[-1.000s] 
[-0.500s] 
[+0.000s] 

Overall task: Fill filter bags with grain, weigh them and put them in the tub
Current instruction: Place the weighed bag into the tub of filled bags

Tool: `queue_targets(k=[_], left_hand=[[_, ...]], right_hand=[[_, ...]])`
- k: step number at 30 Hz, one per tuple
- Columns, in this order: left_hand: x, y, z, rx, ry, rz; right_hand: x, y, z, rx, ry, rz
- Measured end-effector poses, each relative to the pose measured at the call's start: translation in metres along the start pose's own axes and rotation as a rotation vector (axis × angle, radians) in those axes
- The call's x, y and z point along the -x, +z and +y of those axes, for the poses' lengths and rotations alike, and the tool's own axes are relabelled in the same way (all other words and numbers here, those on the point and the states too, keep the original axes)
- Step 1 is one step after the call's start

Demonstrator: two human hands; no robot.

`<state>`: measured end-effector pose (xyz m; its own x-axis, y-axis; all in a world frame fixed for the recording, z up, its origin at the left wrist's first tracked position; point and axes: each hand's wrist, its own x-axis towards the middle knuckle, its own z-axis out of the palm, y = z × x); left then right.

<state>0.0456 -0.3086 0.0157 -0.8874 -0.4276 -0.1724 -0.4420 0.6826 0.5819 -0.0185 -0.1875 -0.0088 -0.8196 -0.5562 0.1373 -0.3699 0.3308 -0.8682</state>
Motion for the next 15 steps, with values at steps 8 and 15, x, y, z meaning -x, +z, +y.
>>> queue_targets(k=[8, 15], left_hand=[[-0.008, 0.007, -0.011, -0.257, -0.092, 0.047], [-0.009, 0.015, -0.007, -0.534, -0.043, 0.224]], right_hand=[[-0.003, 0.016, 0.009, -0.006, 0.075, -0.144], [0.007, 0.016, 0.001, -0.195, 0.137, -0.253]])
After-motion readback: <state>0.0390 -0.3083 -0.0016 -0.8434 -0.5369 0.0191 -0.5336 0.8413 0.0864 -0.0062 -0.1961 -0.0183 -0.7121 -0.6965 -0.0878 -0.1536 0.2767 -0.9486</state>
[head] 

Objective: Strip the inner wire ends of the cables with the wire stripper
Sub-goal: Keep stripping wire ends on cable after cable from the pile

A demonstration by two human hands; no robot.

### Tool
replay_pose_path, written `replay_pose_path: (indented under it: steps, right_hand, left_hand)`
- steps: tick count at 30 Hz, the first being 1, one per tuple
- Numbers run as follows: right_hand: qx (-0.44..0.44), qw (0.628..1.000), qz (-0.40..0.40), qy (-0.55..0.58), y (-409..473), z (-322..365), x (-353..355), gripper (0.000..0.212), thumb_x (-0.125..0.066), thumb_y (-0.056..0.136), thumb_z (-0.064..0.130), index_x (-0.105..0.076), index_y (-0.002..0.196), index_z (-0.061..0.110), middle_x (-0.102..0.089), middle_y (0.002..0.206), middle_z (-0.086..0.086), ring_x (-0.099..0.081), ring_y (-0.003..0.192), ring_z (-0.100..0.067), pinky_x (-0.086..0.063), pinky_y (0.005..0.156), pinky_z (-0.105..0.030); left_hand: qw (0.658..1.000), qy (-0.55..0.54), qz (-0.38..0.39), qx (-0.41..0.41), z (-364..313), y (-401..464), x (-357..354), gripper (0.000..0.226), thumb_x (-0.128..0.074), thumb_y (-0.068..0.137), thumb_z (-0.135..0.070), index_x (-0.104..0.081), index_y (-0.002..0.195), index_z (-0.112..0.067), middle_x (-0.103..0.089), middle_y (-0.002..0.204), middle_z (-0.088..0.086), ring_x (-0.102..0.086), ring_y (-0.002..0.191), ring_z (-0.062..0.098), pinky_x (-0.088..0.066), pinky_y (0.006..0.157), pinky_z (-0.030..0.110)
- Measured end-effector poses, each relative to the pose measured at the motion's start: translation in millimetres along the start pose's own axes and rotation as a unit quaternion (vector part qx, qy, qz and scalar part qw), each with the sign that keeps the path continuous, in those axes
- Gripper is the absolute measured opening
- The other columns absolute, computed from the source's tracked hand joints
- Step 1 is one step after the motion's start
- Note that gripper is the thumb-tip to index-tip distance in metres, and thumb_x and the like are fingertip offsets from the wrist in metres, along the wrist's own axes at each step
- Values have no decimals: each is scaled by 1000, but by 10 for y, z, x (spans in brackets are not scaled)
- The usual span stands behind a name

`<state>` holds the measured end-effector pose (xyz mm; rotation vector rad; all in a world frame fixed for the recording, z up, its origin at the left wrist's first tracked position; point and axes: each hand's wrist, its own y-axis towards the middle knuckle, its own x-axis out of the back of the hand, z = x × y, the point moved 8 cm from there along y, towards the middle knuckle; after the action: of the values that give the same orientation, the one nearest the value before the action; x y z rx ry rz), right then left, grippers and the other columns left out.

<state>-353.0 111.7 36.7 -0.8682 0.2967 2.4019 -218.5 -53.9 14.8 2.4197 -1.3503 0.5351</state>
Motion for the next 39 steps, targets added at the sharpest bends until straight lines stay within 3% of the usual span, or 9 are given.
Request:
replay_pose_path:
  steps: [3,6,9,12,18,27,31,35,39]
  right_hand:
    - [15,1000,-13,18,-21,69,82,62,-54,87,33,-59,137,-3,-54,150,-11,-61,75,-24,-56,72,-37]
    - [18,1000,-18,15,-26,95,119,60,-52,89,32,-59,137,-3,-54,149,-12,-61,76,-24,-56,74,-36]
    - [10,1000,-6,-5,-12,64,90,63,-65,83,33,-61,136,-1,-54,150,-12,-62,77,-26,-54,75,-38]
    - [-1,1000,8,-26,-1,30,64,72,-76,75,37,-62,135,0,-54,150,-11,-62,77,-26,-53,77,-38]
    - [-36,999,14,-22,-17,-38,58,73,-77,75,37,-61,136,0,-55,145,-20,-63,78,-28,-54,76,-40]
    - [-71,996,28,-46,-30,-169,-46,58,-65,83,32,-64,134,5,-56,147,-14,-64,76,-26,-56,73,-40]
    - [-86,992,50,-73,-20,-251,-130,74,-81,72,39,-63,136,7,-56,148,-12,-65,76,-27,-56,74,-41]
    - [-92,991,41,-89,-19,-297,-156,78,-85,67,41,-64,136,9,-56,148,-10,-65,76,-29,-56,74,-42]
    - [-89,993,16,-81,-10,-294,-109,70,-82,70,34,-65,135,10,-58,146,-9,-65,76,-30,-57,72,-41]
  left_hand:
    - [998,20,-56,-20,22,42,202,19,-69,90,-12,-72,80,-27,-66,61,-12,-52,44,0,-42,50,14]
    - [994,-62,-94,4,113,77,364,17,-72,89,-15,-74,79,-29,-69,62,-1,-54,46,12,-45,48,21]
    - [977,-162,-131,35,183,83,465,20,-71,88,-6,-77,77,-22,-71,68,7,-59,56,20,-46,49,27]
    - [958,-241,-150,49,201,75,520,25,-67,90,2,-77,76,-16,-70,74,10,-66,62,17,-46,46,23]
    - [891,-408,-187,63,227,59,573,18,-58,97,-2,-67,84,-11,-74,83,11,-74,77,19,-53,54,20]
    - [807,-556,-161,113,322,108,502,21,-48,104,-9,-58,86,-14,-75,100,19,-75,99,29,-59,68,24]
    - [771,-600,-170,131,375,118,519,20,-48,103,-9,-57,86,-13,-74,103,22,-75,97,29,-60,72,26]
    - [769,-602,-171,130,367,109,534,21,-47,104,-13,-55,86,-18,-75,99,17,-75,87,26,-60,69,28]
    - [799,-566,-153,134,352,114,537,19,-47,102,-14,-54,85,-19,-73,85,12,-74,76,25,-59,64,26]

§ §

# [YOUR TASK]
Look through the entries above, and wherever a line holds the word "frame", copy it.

# [COMPLETED EXERCISE]
`<state>`: measured end-effector pose (xyz m; its own x-axis, y-axis; all in a world frame fixed for the recording, z up, its origin at the left wrist's first tracked position; point and axes: each hand's wrist, its own x-axis towards the middle knuckle, its own z-axis out of the palm, y = z × x); left then right.
`<state>` holds the measured end-effector pose (xyz mm; rotation vector rad; all in a world frame fixed for the recording, z up, its origin at the left wrist's first tracked position; point and axes: each hand's wrist, its own y-axis towards the middle knuckle, its own x-axis out of the back of the hand, z = x × y, the point moved 8 cm from there along y, towards the middle knuckle; after the action: of the values that give the same orientation, the one nearest the value before the action; x y z rx ry rz), right then left, grippers and the other columns left out.

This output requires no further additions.